__What to produce__:
Without copying any picture, return all lines below exactly.

__Recorded information__:

= = = = =

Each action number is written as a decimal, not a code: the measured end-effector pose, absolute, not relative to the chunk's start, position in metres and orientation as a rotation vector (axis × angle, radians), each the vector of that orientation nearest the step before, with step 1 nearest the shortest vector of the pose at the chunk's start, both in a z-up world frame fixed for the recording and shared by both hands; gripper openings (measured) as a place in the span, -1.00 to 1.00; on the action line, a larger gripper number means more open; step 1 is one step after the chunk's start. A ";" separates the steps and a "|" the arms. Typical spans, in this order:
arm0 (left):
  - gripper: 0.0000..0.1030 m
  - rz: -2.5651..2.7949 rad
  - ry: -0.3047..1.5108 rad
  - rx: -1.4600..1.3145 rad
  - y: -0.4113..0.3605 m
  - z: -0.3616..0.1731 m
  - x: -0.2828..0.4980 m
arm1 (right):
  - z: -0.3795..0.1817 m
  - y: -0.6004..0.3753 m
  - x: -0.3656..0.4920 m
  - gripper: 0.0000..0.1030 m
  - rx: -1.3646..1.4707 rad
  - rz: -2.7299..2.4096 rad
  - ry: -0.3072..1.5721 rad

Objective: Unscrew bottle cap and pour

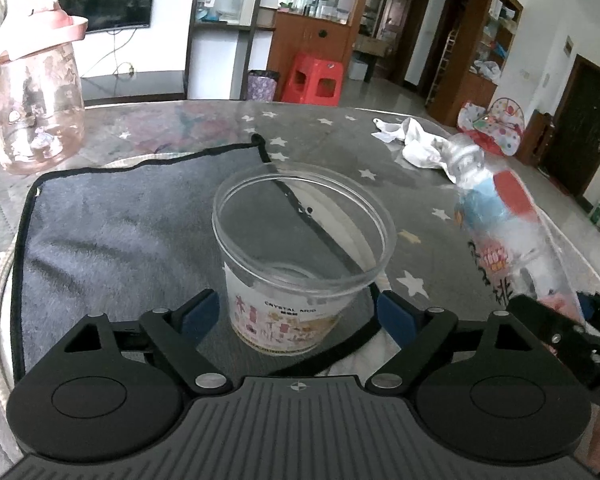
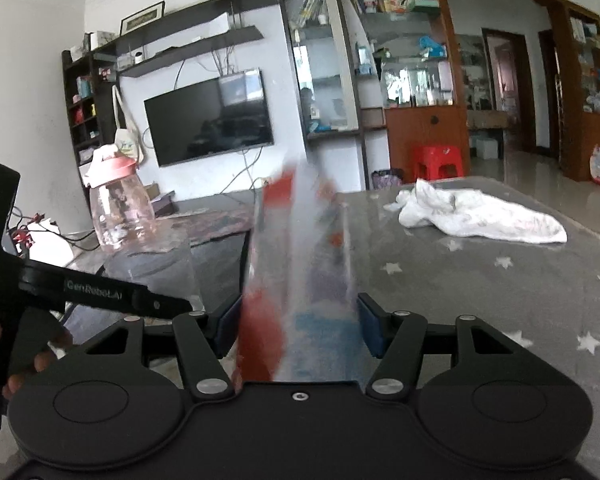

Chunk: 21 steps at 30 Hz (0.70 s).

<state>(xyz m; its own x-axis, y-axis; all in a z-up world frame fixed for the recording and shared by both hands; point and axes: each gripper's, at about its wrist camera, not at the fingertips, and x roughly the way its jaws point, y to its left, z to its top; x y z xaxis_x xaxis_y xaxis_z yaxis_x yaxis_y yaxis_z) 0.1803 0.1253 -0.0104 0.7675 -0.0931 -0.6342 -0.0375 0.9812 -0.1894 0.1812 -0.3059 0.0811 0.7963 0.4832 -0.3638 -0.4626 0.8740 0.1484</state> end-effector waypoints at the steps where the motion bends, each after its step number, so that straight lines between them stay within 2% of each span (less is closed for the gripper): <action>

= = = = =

__Solution to this task__:
Each action number is written as a decimal, not a code: the measured end-effector pose, absolute, not relative to the chunk's start, position in metres and orientation as a rotation vector (axis × angle, radians), each the vector of that orientation nearest the step before, with step 1 nearest the shortest vector of the pose at the chunk's start, both in a z-up world frame fixed for the recording and shared by both hands; gripper openings (measured) as a place in the span, -1.00 to 1.00; on the action line, a larger gripper number means more open; step 1 is one step after the chunk's start. A ";" separates the steps and a "|" the arms. Typical spans, in this order:
arm0 (left):
  - gripper: 0.0000..0.1030 m
  - rz: -2.5651..2.7949 rad
  - ry: -0.3047..1.5108 rad
  - rx: -1.4600..1.3145 rad
  - y: -0.4113..0.3605 m
  - z: -0.3616..0.1731 m
  - x: -0.2828..0.4980 m
arm1 (right):
  - z: -0.3795..0.1817 m
  - y: -0.6004..0.3753 m
  - x: -0.3656..0.4920 m
  - gripper: 0.0000..0.1030 m
  - rx: -1.3646..1.4707 rad
  - rz: -2.7299..2.4096 rad
  - ry: -0.3072..1.5721 rad

Objective: Unscrew bottle cap and pour


Chunk: 21 steps at 30 Hz (0.70 s).

<state>(xyz m; its own x-axis, y-axis; all in a z-up world frame fixed for the recording and shared by both hands; point and axes: each gripper's, at about its wrist camera, not at the fingertips, and x roughly the way its jaws point, y to its left, z to its top; x y z xaxis_x xaxis_y xaxis_z yaxis_x yaxis_y yaxis_z) 0.1803 0.1253 -0.0104 0.7675 -0.0931 -0.6342 -0.0375 0.9812 -0.1894 0.1812 -0.3059 0.0811 0.7963 0.4832 -0.3638 -0.4626 0.8740 0.1484</state> end-effector waypoints at the steps where the motion bends, each after its step number, so that straight lines between them stay within 2% of each span (less is closed for the gripper): <action>

Nothing else remains in this exercise.